Cranial Cruciate Ligament Disease is one of the most common causes of lameness in the hind legs of dogs. Tearing of the ligament creates a mechanical failure of the joint, and surgery is the treatment of choice to repair this.

There are many different surgical techniques to repair cruciate ligament disease in dogs, with the proven best surgical procedure being a TPLO (tibial plateau levelling osteotomy).

We can offer TPLO surgery at Reedy Creek Veterinary Surgery and perform these procedures almost every week in our theatre. We also perform extracapsular repairs (also known as lateral sutures or DeAngelis procedures) routinely, mainly in smaller dogs, as an alternative to TPLO.

FAQs About Cruciate Ligament Surgery For Dogs

How does a TPLO work?

A TPLO involves making a curved cut through the bone under the knee joint, and rotating the joint to a pre-calculated position then fixing the bones with a stainless steel plate and screws. This neutralises the forces in the joint, meaning the dog no longer needs a cruciate ligament!

How does a Lateral Suture work?

A lateral suture involves replacing the torn ligament with a synthetic band placed outside the joint but in the same orientation as the original ligament, thereby stabilising the joint.


Can they tear the ligament again after surgery?

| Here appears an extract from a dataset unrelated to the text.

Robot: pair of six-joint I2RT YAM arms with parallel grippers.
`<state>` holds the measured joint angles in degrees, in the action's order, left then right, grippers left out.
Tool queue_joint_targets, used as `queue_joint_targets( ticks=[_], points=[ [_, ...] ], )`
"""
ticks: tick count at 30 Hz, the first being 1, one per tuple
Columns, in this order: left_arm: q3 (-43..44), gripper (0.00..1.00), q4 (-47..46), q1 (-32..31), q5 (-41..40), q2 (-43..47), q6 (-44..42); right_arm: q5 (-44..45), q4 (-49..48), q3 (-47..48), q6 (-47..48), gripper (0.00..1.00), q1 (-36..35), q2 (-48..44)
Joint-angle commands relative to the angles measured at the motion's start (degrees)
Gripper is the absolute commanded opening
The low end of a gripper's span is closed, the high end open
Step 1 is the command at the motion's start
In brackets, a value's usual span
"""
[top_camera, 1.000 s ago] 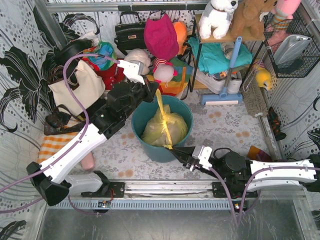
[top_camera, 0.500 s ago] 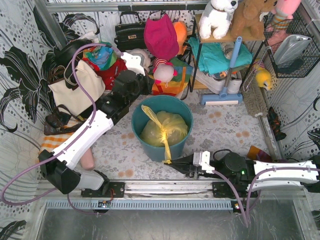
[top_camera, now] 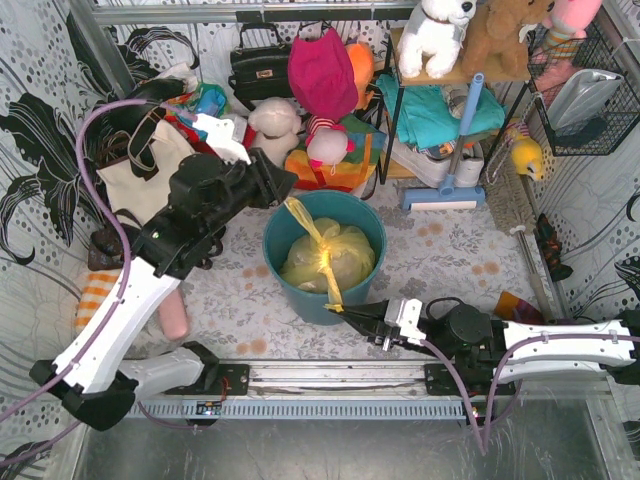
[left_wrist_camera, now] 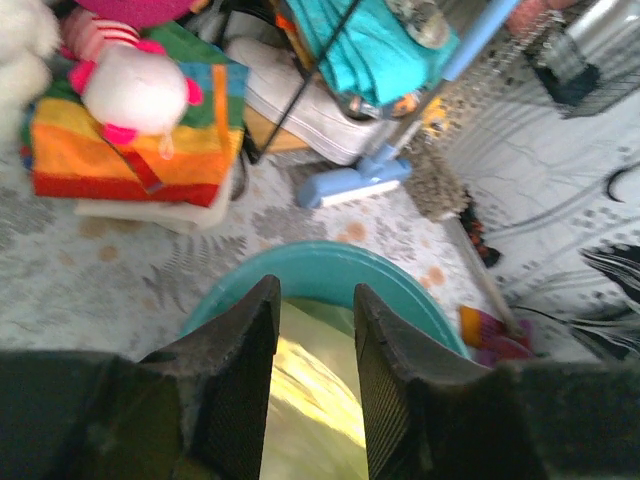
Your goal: Tie the trash bag
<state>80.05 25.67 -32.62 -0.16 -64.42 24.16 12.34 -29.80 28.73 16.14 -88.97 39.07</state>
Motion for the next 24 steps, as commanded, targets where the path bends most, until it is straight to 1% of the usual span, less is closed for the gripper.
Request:
queue_joint_targets(
  ticks=[1, 3, 5, 8, 11, 17, 20, 24],
  points=[
    [-2.5, 0.46, 1.3, 0.2, 8.4, 3.1, 8.3, 1.6, -3.2, 1.2, 1.8, 0.00, -0.2, 0.0],
    [-4.9, 0.49, -0.7, 0.3, 10.1, 4.5, 12.2, 1.9, -3.2, 1.5, 2.3, 0.00, -0.2, 0.0],
    [-5.8, 0.54, -1.2, 0.3, 10.9, 5.1, 15.1, 2.3, -3.0, 1.6, 2.4, 0.00, -0.2, 0.0],
    [-7.5, 0.58, -3.3, 0.3, 11.0, 5.7, 18.2, 2.4, -3.6, 1.6, 2.5, 0.00, -0.2, 0.1],
    [-8.7, 0.58, -4.4, 0.3, 11.1, 5.5, 20.0, 2.6, -3.8, 1.7, 2.7, 0.00, -0.2, 0.5],
    [-8.8, 0.51, -2.5, 0.3, 11.5, 2.9, 21.8, 2.5, -4.9, 1.7, 3.1, 0.00, -0.2, 1.1],
    [-8.9, 0.51, -2.3, 0.3, 11.2, 2.1, 22.3, 2.5, -5.2, 1.6, 3.0, 0.00, -0.2, 1.3],
    [-7.3, 0.51, 0.9, 0.3, 8.5, 1.8, 22.0, 2.6, -5.6, 1.5, 3.1, 0.00, -0.2, 1.4]
  ],
)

  • The original ligament is usually completely torn and does not grow back again. With a TPLO, there is no longer the need for a ligament, so they cannot suffer the same injury again. With a Lateral suture, it is possible for the synthetic ligament to fail for several reasons but generally, if the dog has been rested appropriately after the surgery and the joint has healed, the risk is low.

  • Tearing of the meniscal cartilage is a common consequence of cruciate ligament tears and is always checked at the time of surgery and any tears removed. Even with successful surgery, it is possible for the dog to injure and tear the meniscus later down the track. Sometimes this requires a second minor surgery to remove the tear.


Will my dog have a normal life after surgery?

This depends a little on the degree of osteoarthritis already present in the joint as we cannot reverse that; however, most dogs will return to a very normal level of function after surgery. Sometimes, that has to be a “new normal” in reducing high-impact exercise.  Ongoing osteoarthritis is a lifelong goal after surgery. It is based on weight loss and control, exercise modification, and the use of joint supplements and anti-inflammatory medications in cases that need it.